(HOW TO COMPLETE THIS TASK): Copy the final lines exactly, starting at the one that contains "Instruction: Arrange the" and ending with the last line of the listing below. Pictures are not part of the copy.
------------------------------------------------------------------------
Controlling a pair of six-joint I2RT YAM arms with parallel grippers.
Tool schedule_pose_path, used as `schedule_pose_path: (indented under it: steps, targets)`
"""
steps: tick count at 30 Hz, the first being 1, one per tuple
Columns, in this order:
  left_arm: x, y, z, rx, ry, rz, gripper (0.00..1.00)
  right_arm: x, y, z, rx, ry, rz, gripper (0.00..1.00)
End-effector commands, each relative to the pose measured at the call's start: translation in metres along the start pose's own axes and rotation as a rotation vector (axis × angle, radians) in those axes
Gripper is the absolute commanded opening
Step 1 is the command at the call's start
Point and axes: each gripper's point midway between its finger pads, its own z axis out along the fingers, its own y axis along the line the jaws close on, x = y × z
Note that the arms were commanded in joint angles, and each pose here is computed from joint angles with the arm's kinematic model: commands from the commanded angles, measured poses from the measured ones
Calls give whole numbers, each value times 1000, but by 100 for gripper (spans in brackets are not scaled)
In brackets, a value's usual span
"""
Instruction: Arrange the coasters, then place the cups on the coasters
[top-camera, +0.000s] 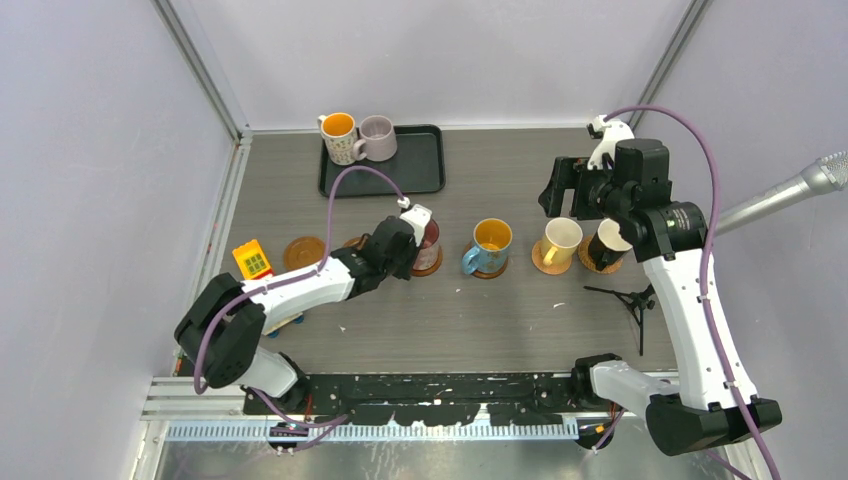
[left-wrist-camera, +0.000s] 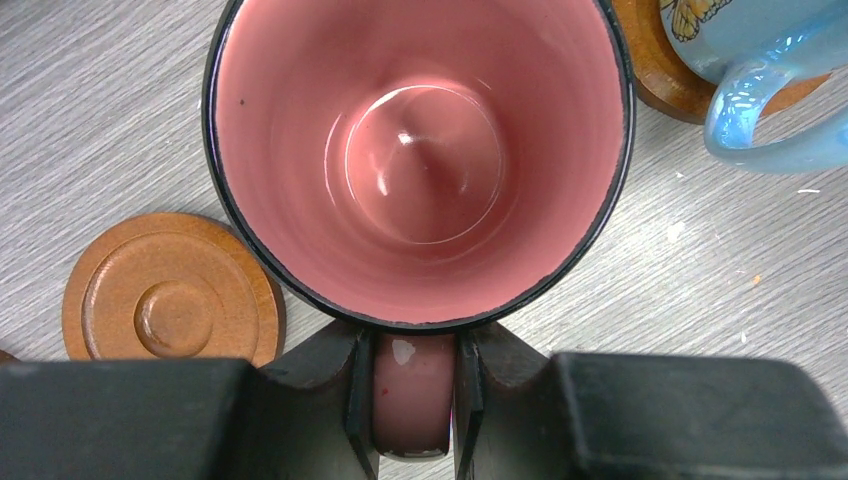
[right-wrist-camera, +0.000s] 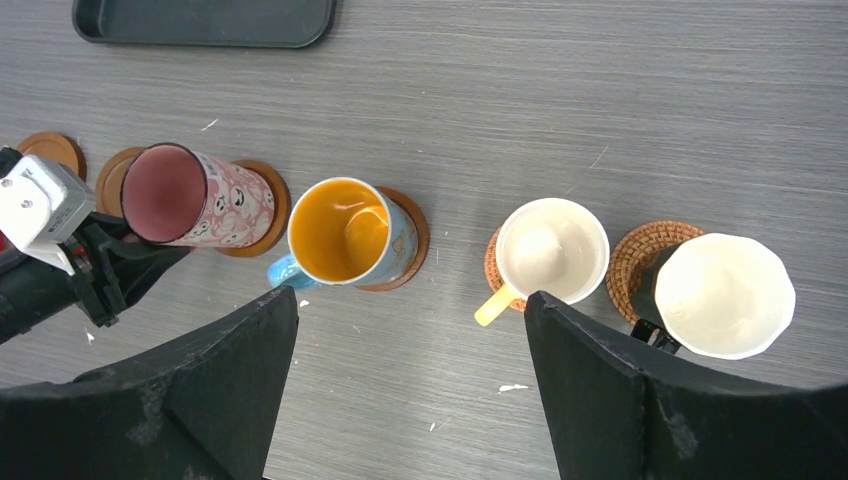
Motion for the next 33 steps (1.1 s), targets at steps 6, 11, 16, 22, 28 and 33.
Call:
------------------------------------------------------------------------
(RESULT OF THIS TASK):
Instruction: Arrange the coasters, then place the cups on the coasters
[top-camera, +0.000s] 
[left-wrist-camera, +0.000s] 
[right-wrist-camera, +0.000s] 
Motion for the next 33 steps (1.1 s), targets at steps 6, 11, 16, 22, 28 and 33.
Call:

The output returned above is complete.